The delegation turned out to be a much more intense, personal, and gratifying experience. The participants were open-minded, candid, task-driven, solution-oriented, focused, and respectful to the perspectives brought by each member. The STEM idea was offered by Vince and myself. The group took this notion as a great idea, did research away from the meeting, brought their individual experiences and perspectives into the discussions, read everything given to them, and asked driving and well-thought out questions. In other words, they were the ideal collaborative group. They were a model for what any teacher would want to see students achieve at any level in any classroom learning any subject.

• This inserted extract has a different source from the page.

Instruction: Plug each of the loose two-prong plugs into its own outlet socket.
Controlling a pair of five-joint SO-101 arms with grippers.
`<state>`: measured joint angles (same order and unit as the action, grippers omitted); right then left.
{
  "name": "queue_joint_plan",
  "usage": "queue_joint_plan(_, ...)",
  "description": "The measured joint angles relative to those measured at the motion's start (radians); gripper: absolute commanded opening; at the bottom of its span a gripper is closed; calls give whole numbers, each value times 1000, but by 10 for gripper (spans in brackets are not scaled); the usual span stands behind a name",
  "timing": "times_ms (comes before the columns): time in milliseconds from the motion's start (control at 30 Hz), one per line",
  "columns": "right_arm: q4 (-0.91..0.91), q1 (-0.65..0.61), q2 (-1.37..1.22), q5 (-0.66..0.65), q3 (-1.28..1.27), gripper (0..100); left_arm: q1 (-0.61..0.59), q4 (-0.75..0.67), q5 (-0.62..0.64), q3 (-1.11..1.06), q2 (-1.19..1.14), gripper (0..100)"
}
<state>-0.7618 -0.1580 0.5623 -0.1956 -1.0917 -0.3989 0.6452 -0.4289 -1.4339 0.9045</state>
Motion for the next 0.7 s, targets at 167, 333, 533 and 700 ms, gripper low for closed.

Invest time with parents in open-ended problem-solving
I said at a recent conference that every principal should figure out a way to invest time regularly with a group of parents and an open-ended problem to solve. From this experience I gained insight to how parents perceive my behavior as an individual and administrator, how they perceive the goals of our school, how they perceive classroom activities, and how they perceive the intended culture of the school. If you asked folks to give you this insight straight up, you would receive nothing. In many ways, these participants were the faces behind the survey questions you send out about your school. I learned that some people perceive me as sometimes too frank and honest, that I could be more tactful, and that there was tremendous respect for how we care for the students in our charge especially with the technology we offer throughout the curriculum. In the final analysis, I learned that collaboration is an essential condition at all levels if any system if it is going to function at its maximum.